ガラスの靴持ったあなたは来ないからスニーカー履いて走って行くね

(東京都・吉田成美)

●評●
シンデレラのように幸運が舞い降りるのを待つのではなく、自分から幸せをつかみに行くという宣言が頼もしい。壊れ物のガラスの靴と歩きやすいスニーカー。二種類の靴の対比が鮮やかだ。

 

 

老親の「うまかったあ」に支えられはてなき恩とただ向かいあう

(茨城県・居嶋悦子)

●評●
親御さんの日々の食事作り。それに象徴される介護の歌だろう。上の句は、言葉というものの素朴で確かな力を感じさせる。
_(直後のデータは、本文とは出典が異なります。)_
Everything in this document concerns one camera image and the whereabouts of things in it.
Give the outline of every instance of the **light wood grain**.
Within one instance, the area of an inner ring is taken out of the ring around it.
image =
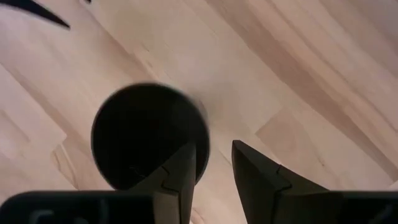
[[[205,110],[211,156],[194,224],[245,223],[234,139],[330,189],[397,188],[397,1],[39,2],[72,29],[0,8],[1,200],[109,189],[91,124],[109,94],[143,81]]]

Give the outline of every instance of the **black circular object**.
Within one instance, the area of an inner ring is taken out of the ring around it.
[[[111,95],[91,130],[96,165],[117,190],[138,184],[188,142],[196,145],[198,182],[210,153],[206,123],[186,96],[155,83],[127,86]]]

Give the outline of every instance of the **wooden floor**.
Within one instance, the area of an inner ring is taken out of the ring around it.
[[[246,222],[233,139],[329,189],[398,189],[398,1],[38,2],[72,29],[0,8],[0,202],[109,189],[91,124],[109,94],[143,81],[206,109],[194,224]]]
果てがないのは、親からの恩であり、これから続く介護でもある。

 

 

センダン草君のお尻にくっついて毛に絡まってやれやれ秋は

(愛知県・山内美香)

●評●
センダン草は、いわゆるひっつき虫。子どもの服や髪にくっつくと、なかなかやっかいだ。「くっついて」「絡まって」が、とてもリズミカル。やれやれと言いながら、楽しんでいる感じがいい。

 

 

朝採りのホウレンソウをお浸しに無口な息子が「おいしいね」と言う

(長野県・酒井千代美)

●評●
朝に採って、さらにお浸しにするのは、結構な手間隙である。けれど、そんな苦労も吹き飛ぶ息子のひとこと。ふだん無口なら、なおさら嬉しい。本当に美味しいものは伝わるのだ。愛情とともに。